-- What is being asked --
Return an exact copy of the data, starting at its first line and ending at the line that contains "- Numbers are", minus any pictures.
-=-=-
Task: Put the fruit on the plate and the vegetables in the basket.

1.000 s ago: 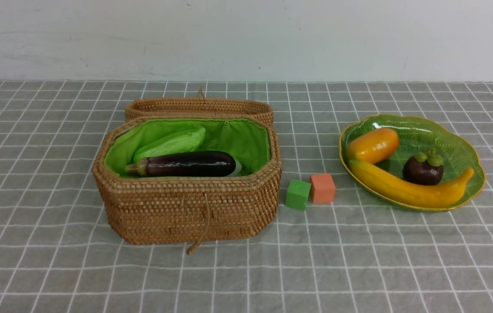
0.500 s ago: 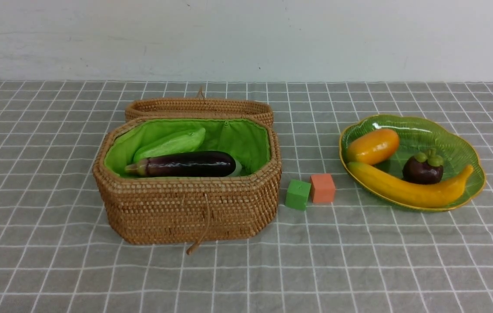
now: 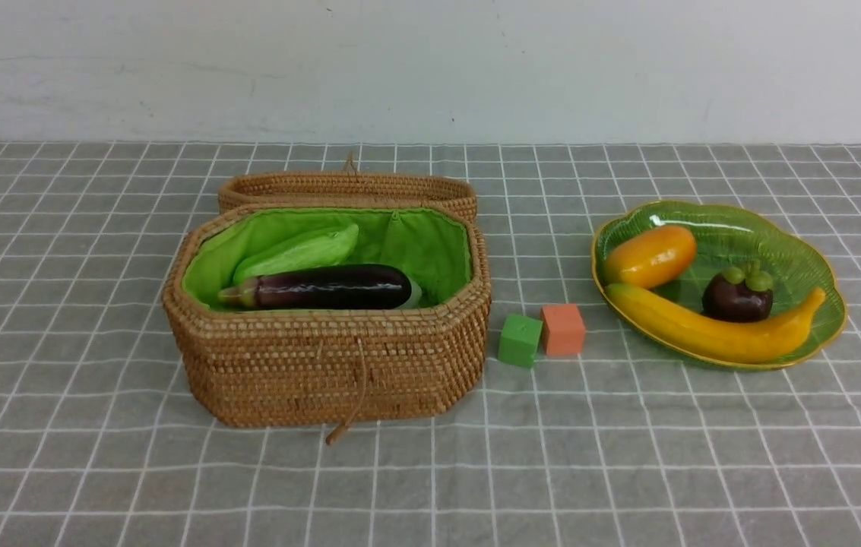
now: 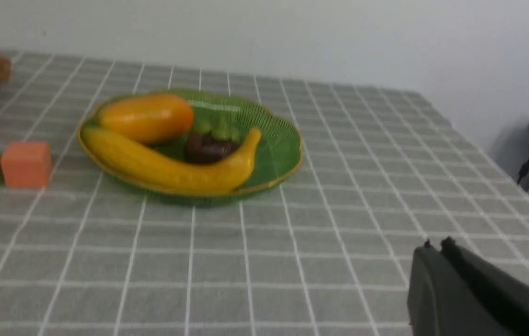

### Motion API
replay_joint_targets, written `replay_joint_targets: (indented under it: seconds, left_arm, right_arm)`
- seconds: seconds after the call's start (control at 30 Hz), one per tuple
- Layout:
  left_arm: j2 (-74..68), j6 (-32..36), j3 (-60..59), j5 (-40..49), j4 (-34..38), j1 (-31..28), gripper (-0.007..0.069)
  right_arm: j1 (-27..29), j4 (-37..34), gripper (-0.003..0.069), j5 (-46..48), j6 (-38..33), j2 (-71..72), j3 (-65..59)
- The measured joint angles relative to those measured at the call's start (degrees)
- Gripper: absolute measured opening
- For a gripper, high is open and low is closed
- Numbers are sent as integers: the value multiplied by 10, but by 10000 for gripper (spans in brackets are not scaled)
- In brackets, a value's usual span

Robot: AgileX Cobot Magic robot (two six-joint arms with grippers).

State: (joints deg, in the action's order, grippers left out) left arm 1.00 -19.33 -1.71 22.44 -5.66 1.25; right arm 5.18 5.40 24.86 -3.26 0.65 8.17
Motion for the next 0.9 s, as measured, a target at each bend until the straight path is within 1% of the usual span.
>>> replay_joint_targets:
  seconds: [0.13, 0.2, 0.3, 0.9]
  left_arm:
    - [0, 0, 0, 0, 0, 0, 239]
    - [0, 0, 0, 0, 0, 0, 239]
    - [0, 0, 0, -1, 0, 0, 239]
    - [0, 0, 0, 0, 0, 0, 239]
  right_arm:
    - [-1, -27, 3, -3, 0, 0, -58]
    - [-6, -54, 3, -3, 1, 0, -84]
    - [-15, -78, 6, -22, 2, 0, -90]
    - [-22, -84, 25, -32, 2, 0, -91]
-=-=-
-- Written response --
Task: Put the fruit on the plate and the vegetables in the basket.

1.000 s ago: 
0.500 s ago: 
now: 
now: 

### Motion API
replay_joint_targets, written `replay_joint_targets: (indented under it: seconds, left_arm, right_arm)`
- seconds: seconds after the call's start (control at 30 Hz), one per tuple
- Layout:
  left_arm: j2 (-74..68), j6 (-32..36), j3 (-60..59), j5 (-40..49), j4 (-34..38), j1 (-31..28), gripper (-0.007..0.069)
  right_arm: j1 (-27..29), j4 (-37..34), gripper (-0.003..0.069), j5 (-46..48), j6 (-38..33), j2 (-71..72), j3 (-65..59)
- The measured joint angles relative to those measured at the call's start (degrees)
- Gripper: absolute measured opening
- For a gripper, high is open and low is closed
- Numbers are sent as integers: the value multiplied by 10, but by 10000 for gripper (spans in brackets are not scaled)

What came before makes up the full response.